— How to complete this task —
Only the final stretch of lines is needed: output exactly the line containing "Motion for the" and all lines following it in the listing below.

— The data —
====================
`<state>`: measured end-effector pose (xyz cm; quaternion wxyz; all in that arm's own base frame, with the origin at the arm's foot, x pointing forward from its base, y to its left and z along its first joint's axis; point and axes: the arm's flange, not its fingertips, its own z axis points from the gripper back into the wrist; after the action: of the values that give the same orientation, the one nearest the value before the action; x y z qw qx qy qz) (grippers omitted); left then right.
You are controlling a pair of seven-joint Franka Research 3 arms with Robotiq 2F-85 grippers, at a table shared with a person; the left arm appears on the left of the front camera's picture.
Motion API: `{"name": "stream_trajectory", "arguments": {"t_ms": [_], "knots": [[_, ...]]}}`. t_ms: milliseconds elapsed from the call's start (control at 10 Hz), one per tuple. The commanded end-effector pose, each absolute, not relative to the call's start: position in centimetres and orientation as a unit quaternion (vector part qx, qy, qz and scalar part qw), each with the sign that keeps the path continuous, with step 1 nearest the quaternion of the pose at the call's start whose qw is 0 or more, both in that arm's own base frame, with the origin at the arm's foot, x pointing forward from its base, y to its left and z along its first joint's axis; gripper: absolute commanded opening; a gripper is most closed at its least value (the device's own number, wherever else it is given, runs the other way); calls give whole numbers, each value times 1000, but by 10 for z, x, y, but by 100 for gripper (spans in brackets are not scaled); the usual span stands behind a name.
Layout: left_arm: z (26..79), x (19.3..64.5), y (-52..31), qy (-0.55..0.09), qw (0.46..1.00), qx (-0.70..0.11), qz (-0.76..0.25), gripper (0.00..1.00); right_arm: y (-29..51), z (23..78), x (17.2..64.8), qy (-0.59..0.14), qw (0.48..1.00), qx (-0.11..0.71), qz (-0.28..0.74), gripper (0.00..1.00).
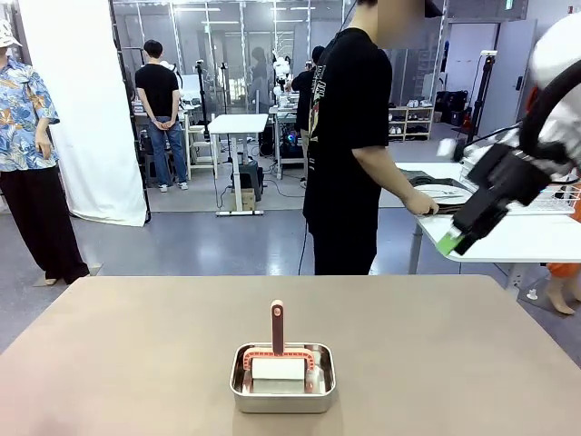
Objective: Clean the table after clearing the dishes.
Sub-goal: When the right (or left) Handle tray is removed, use the right hand (or left hand) to clean the right (or left) side of the table with the Lint Roller.
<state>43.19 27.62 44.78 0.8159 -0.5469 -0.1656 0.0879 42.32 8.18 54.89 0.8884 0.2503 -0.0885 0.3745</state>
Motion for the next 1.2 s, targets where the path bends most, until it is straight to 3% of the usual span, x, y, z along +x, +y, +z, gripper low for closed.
{"name": "stream_trajectory", "arguments": {"t_ms": [0, 300, 1100], "knots": [[449, 430, 278, -167, 815, -547, 88, 100, 112, 517, 417, -89, 879, 203, 422, 100], [449, 430, 278, -167, 815, -547, 88, 100, 144, 477, 412, -71, 863, 148, 477, 100], [449, 430, 278, -167, 815, -547, 88, 100, 151, 476, 409, -54, 867, 161, 468, 100]]}}
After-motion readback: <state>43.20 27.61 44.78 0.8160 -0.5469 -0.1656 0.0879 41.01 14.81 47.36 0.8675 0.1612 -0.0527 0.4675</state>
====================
— Answer to the exercise —
Motion for the next 1.2 s, targets where the path bends most, until it is straight to 3% of the usual span, x, y, z along +x, +y, +z, gripper low for closed.
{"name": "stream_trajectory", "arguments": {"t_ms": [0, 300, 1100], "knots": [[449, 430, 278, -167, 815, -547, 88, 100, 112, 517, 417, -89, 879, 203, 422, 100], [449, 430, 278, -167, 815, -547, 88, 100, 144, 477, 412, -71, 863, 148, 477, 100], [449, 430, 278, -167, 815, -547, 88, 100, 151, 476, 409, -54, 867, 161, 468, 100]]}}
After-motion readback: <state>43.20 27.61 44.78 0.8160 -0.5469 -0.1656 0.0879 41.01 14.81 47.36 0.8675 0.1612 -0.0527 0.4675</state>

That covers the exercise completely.